* **Exercise instructions**
Nothing outside the range is wanted. Repeat exactly the lines below from the one with "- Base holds" through the one with "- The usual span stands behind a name".

* **Stored items from a collection**
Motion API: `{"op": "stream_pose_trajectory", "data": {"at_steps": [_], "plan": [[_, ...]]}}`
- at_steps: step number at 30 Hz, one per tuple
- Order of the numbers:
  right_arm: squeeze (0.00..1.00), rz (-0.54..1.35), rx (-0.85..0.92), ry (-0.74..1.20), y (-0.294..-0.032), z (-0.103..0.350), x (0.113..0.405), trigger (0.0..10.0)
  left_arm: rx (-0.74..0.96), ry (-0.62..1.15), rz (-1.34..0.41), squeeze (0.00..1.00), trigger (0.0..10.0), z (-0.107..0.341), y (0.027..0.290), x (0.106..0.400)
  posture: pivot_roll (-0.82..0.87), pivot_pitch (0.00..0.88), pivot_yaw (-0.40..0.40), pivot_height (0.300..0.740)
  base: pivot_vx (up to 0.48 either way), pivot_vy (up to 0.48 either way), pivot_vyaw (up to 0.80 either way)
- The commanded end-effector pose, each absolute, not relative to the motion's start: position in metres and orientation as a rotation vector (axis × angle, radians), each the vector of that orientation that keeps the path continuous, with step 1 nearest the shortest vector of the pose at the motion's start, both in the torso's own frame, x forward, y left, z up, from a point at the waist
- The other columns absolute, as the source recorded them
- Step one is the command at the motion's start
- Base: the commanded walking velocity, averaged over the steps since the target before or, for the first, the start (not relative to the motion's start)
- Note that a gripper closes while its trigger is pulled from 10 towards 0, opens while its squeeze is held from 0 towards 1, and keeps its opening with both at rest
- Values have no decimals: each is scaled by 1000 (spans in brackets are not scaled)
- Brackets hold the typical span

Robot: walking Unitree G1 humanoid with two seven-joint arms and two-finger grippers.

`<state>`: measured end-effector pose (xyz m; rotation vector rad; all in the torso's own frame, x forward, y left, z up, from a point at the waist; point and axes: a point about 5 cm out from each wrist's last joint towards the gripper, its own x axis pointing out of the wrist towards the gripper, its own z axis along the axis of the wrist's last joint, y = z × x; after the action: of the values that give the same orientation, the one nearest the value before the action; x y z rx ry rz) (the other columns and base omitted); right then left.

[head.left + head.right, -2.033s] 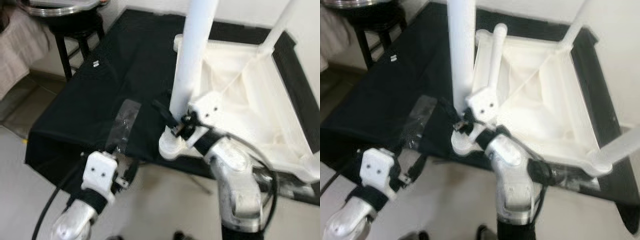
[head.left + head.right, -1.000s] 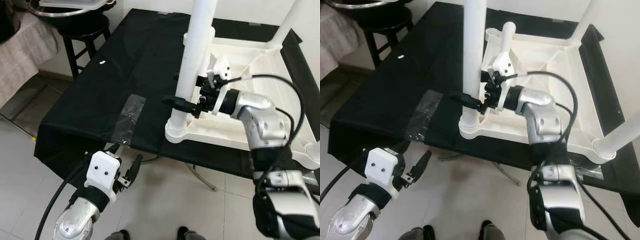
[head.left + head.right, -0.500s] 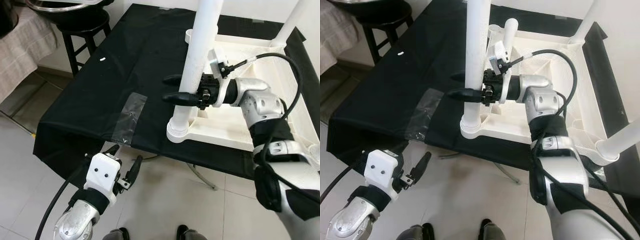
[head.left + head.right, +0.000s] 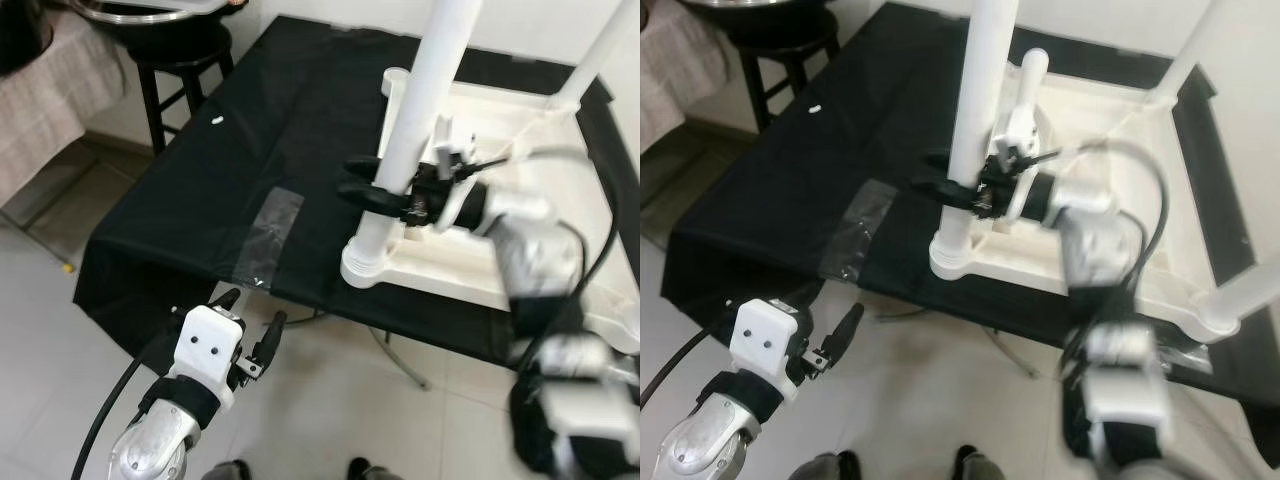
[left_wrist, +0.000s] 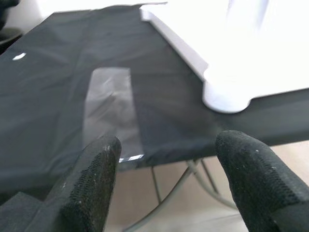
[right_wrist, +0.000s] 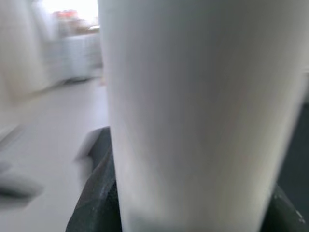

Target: Building children table

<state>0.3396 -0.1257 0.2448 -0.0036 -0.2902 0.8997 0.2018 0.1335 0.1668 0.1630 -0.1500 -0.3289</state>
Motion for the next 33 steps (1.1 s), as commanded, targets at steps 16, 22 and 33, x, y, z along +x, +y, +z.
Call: {"op": "stream_pose_trajectory", "data": {"at_steps": [16, 22, 33], "plan": [[537, 408, -19, -99, -73, 197, 309, 10000, 187, -138, -342, 0, 10000, 163, 139, 210, 40, 215, -18, 740, 0, 0, 0], [1000, 591, 30, -179, -96, 235, 330, 10000, 187, -141, -340, 0, 10000, 164, 139, 211, 43, 211, -29, 740, 0, 0, 0], [0, 1258, -87, -246, -120, 275, 346, 10000, 181, -143, -339, 0, 10000, 164, 137, 206, 71, 228, -29, 740, 0, 0, 0]]}}
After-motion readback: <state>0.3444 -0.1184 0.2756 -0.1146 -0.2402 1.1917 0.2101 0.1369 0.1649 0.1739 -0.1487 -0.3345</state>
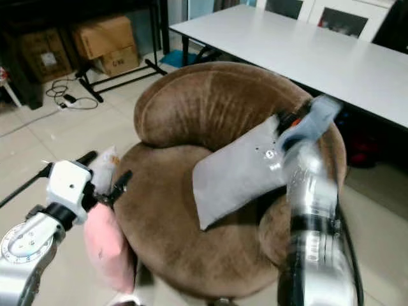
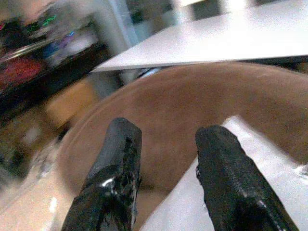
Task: Move the pillow to the sofa from floor
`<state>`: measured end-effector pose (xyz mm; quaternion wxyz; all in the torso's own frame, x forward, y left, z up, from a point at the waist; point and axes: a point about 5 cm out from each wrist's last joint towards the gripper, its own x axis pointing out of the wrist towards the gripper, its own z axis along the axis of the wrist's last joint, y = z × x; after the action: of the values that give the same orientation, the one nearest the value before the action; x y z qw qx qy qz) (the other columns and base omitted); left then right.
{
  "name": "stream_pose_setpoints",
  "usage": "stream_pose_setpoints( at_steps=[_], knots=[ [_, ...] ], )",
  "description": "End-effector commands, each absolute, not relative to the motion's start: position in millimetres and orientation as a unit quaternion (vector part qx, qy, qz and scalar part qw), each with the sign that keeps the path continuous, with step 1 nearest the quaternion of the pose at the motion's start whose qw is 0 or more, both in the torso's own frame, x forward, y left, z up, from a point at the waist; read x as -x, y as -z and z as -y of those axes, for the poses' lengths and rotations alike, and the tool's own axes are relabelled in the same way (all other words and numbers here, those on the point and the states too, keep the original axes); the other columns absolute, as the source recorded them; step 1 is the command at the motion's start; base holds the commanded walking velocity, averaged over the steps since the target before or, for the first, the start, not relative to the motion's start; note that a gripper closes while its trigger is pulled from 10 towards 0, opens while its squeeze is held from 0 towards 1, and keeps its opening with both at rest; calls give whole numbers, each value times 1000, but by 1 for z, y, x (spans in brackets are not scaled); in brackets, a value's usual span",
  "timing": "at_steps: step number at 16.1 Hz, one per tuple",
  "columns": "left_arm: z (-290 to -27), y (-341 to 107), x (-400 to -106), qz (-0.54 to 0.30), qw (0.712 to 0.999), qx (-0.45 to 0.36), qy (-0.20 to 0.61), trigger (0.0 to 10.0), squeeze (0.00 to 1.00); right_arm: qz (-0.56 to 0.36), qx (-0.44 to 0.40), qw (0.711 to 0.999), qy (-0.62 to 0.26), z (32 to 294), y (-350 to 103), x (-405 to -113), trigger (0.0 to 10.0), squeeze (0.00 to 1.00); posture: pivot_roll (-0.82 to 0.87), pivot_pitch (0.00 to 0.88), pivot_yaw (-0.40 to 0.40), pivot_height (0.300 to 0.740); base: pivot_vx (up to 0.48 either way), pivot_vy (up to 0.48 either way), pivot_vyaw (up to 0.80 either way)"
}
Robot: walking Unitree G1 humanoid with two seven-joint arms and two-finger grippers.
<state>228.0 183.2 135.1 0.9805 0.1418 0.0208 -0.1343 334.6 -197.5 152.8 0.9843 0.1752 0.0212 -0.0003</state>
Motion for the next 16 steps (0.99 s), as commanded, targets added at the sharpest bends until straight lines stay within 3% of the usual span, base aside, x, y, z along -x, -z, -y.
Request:
stream_pose_setpoints(
  at_steps=[1,3,6,16],
  knots=[
    [-186,-139,-226,-15,983,-145,111,10000,0,-6,-154,987,-46,183,-170,-327,10000,0,-5,0,-43,740,0,0,0],
    [-191,-138,-220,-17,986,-147,78,10000,0,11,-141,986,-88,164,-171,-303,10000,0,-2,0,-53,740,0,0,0],
    [-197,-141,-214,-12,988,-147,49,10000,0,-36,-96,989,-106,148,-152,-277,10000,0,5,0,-67,740,0,350,0],
    [-195,-144,-218,-9,987,-152,45,10000,0,-56,-42,994,-88,145,-150,-271,10000,0,4,0,-65,740,0,425,0]
  ],
)
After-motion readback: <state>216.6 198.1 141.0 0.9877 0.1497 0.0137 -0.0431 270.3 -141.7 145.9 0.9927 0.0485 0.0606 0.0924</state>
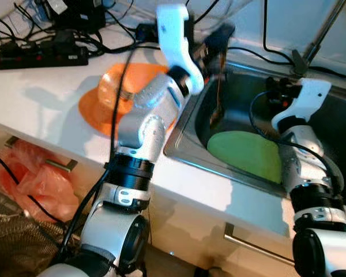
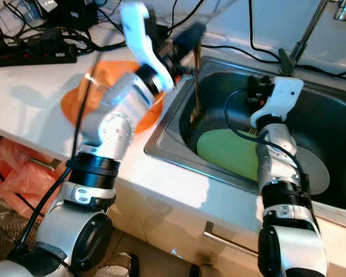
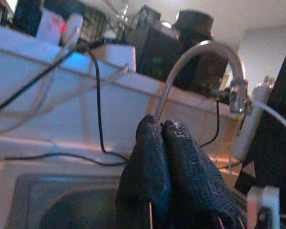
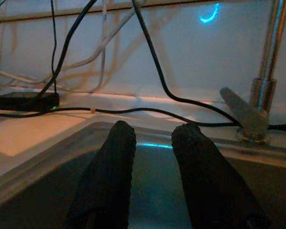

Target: Kitchen organization

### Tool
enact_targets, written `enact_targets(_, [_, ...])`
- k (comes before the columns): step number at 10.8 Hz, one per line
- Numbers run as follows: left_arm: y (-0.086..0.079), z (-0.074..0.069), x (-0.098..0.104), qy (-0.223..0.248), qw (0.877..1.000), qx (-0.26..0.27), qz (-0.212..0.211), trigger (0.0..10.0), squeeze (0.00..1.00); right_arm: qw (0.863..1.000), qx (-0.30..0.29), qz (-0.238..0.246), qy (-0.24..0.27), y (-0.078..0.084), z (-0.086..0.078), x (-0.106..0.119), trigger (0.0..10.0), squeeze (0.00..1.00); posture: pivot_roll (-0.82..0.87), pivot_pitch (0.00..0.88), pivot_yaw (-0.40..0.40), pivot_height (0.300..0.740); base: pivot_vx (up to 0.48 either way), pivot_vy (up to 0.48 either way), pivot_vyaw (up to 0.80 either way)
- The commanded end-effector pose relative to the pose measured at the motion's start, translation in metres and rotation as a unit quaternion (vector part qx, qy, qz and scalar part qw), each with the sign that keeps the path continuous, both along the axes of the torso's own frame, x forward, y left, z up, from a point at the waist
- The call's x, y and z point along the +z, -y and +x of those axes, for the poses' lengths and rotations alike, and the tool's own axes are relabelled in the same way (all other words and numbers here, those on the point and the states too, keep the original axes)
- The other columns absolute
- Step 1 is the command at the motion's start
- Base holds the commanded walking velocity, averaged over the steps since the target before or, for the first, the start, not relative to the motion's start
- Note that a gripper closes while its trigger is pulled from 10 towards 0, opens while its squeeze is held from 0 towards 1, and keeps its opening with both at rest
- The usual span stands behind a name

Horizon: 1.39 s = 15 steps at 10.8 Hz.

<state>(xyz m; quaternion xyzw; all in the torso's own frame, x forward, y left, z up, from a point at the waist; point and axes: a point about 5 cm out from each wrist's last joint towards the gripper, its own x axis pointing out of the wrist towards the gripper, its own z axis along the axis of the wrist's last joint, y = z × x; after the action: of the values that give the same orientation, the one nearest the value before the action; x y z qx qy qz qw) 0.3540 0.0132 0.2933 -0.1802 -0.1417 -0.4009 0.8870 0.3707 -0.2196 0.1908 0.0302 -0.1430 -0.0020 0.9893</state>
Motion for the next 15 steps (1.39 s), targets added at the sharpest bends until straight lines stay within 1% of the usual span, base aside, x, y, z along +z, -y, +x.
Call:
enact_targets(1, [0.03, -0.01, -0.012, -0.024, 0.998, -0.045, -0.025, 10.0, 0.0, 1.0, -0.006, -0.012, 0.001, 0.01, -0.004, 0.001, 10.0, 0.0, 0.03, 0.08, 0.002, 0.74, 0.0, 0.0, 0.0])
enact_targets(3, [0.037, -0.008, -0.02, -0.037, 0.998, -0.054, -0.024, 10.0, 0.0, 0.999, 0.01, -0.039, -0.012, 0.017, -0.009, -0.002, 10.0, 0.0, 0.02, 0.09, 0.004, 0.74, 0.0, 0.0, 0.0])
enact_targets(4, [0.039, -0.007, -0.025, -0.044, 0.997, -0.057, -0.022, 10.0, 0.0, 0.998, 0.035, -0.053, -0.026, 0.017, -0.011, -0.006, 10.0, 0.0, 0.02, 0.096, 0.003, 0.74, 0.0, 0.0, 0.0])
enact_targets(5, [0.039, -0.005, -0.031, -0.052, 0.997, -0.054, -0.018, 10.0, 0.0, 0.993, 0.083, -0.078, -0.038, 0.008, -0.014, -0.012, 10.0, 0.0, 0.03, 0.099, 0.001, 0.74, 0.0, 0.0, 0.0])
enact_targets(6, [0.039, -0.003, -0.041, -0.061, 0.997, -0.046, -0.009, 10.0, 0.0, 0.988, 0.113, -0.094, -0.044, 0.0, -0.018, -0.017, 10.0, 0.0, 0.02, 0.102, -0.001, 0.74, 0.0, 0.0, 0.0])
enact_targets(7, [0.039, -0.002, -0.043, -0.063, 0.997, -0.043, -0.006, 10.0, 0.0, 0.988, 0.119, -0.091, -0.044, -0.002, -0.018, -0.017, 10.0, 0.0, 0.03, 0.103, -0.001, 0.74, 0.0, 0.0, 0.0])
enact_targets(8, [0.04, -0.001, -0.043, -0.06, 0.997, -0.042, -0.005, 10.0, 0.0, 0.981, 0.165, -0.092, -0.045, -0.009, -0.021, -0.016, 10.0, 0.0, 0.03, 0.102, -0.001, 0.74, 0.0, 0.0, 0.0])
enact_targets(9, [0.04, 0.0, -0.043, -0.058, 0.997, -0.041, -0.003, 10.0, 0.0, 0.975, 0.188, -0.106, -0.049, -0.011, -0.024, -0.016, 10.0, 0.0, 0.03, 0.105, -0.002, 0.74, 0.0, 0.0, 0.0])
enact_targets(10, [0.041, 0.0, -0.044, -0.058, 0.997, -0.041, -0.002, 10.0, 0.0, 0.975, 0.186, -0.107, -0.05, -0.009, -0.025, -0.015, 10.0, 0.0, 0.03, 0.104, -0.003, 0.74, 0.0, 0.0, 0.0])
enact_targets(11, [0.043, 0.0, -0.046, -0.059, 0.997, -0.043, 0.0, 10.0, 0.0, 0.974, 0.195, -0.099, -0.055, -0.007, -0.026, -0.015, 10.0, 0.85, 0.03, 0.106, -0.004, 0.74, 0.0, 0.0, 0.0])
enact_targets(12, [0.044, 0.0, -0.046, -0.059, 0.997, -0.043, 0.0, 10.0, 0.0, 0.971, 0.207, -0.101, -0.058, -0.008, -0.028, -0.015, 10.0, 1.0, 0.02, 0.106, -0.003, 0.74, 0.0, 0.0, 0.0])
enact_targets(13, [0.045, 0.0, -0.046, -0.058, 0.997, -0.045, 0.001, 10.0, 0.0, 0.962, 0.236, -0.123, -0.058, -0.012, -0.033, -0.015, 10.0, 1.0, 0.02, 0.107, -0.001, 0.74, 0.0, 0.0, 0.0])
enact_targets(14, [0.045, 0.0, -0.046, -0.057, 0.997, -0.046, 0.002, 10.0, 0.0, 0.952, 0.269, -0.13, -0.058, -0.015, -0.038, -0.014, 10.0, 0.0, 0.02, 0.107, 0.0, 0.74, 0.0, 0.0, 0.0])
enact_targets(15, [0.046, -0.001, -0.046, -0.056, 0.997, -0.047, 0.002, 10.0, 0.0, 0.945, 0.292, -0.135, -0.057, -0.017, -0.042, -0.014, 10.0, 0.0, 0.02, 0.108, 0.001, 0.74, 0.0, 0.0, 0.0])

* **Written solution**
- Base holds the commanded walking velocity, averaged over the steps since the target before or, for the first, the start, not relative to the motion's start
- Note that a gripper closes while its trigger is pulled from 10 towards 0, opens while its squeeze is held from 0 towards 1, and keeps its opening with both at rest
- The usual span stands behind a name

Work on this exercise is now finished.